▸ WHAT YOU ARE ASKED TO DO:
Everything in the records must be copied exactly, apart from the pictures.

▸ INFORMATION SUPPLIED:
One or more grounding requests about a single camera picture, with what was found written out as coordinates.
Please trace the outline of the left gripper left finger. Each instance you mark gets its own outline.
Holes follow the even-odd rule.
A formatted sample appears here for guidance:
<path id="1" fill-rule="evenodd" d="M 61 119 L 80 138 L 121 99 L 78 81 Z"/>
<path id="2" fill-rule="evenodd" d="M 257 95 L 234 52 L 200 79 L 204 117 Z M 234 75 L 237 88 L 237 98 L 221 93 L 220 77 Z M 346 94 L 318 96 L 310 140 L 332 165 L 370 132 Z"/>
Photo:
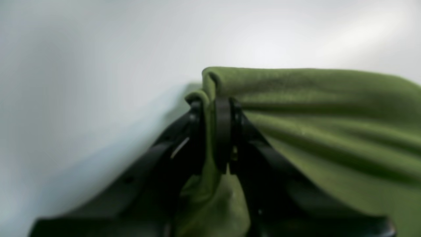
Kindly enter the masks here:
<path id="1" fill-rule="evenodd" d="M 39 219 L 31 237 L 174 237 L 184 185 L 201 174 L 203 104 L 169 125 L 153 145 L 99 195 L 56 218 Z"/>

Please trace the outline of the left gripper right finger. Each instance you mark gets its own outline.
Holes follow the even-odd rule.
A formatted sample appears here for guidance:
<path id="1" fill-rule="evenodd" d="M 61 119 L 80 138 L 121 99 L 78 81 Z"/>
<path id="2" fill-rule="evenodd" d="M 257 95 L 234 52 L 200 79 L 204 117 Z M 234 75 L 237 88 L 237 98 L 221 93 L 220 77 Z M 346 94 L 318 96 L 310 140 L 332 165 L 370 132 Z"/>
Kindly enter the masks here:
<path id="1" fill-rule="evenodd" d="M 298 170 L 245 117 L 238 102 L 214 101 L 215 163 L 234 174 L 246 199 L 248 237 L 395 237 L 385 216 L 364 214 Z"/>

▸ OUTPUT FOR THIS TASK:
One or more grounding requests about a single camera picture, with what was found written out as coordinates.
Please trace the outline of the left gripper left finger. Each instance you mark gets its own outline.
Holes follow the even-odd rule.
A formatted sample appears here for guidance:
<path id="1" fill-rule="evenodd" d="M 61 119 L 80 138 L 121 99 L 78 81 Z"/>
<path id="2" fill-rule="evenodd" d="M 257 95 L 234 52 L 200 79 L 204 117 Z M 234 75 L 237 88 L 237 98 L 221 93 L 220 77 Z M 346 94 L 318 96 L 310 140 L 332 165 L 370 132 Z"/>
Photo:
Kindly enter the masks here:
<path id="1" fill-rule="evenodd" d="M 39 219 L 31 237 L 174 237 L 184 185 L 201 174 L 203 104 L 169 125 L 153 145 L 99 195 L 56 218 Z"/>

Please trace the outline of the left gripper right finger. Each instance you mark gets its own outline.
Holes follow the even-odd rule.
A formatted sample appears here for guidance:
<path id="1" fill-rule="evenodd" d="M 61 119 L 80 138 L 121 99 L 78 81 Z"/>
<path id="2" fill-rule="evenodd" d="M 257 95 L 234 52 L 200 79 L 204 117 Z M 234 75 L 237 88 L 237 98 L 221 93 L 220 77 Z M 346 94 L 318 96 L 310 140 L 332 165 L 370 132 Z"/>
Kindly enter the masks here:
<path id="1" fill-rule="evenodd" d="M 298 170 L 245 117 L 238 102 L 214 101 L 215 163 L 234 174 L 246 199 L 248 237 L 395 237 L 385 216 L 364 214 Z"/>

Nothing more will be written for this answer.